** Given records follows **

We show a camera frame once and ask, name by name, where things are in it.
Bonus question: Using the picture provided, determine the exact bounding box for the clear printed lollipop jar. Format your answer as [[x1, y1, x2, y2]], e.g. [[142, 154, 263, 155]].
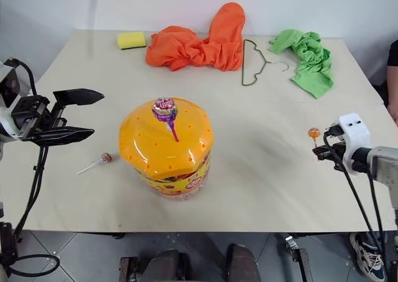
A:
[[136, 150, 213, 202]]

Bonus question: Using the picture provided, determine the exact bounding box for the orange perforated jar lid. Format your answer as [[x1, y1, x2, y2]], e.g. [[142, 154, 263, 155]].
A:
[[118, 96, 216, 181]]

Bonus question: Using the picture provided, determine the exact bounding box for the orange lollipop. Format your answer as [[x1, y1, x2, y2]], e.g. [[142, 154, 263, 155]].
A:
[[307, 127, 322, 148]]

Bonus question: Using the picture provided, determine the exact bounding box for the purple wrapped lollipop pink stick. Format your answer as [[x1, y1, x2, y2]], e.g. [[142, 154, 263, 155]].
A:
[[150, 97, 181, 143]]

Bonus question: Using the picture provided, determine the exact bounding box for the green cloth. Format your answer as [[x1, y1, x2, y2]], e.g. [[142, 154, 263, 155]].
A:
[[268, 29, 335, 100]]

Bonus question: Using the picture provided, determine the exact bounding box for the yellow sponge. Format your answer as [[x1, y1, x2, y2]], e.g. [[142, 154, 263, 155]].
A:
[[116, 31, 147, 51]]

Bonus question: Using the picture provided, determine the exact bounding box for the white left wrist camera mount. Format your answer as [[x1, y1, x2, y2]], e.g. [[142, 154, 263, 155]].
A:
[[0, 59, 25, 142]]

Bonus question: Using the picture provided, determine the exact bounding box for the olive wire clothes hanger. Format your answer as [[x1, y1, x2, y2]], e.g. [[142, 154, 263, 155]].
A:
[[241, 39, 290, 87]]

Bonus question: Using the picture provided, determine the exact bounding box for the orange cloth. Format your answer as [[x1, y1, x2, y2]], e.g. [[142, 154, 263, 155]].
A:
[[145, 1, 246, 73]]

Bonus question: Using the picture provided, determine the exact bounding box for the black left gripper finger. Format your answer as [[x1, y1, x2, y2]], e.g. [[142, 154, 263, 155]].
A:
[[51, 88, 105, 109], [29, 125, 95, 147]]

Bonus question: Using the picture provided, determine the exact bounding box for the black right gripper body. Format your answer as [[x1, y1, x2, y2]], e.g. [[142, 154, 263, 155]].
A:
[[322, 140, 346, 171]]

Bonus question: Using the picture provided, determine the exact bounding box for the dark rounded shape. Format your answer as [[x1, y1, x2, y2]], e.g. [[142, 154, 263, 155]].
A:
[[226, 243, 261, 282], [145, 248, 188, 282]]

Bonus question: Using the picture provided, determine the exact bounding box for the black table leg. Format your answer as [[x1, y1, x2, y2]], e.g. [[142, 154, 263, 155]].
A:
[[284, 234, 315, 282]]

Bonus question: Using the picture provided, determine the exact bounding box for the red wrapped lollipop white stick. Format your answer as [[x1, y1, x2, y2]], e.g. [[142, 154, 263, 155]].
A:
[[76, 152, 113, 176]]

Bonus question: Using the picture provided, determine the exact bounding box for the white and black sneaker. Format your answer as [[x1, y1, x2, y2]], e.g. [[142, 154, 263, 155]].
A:
[[349, 231, 387, 280]]

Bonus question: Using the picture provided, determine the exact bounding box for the person in black shirt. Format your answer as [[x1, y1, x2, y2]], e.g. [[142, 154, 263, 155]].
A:
[[386, 39, 398, 124]]

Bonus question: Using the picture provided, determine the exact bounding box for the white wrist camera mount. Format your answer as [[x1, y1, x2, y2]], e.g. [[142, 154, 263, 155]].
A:
[[338, 112, 373, 171], [0, 59, 25, 142]]

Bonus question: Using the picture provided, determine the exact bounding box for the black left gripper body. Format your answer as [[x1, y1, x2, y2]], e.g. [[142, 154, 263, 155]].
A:
[[11, 95, 68, 139]]

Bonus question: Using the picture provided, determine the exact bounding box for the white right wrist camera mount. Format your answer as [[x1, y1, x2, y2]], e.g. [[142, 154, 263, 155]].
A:
[[338, 112, 373, 171]]

** End of Given records **

Could you print, word for word, the line containing "left gripper body." and every line after it through the end of the records, and nothing else?

**Exercise output**
Bonus question: Using the picture provided, determine the exact bounding box for the black left gripper body. Format your answer as [[x1, y1, x2, y2]], e.g. [[142, 154, 263, 155]].
A:
[[11, 95, 68, 139]]

Bonus question: Using the picture provided, determine the exact bounding box for the white right wrist camera mount. Format your answer as [[x1, y1, x2, y2]], e.g. [[142, 154, 263, 155]].
A:
[[338, 112, 373, 171]]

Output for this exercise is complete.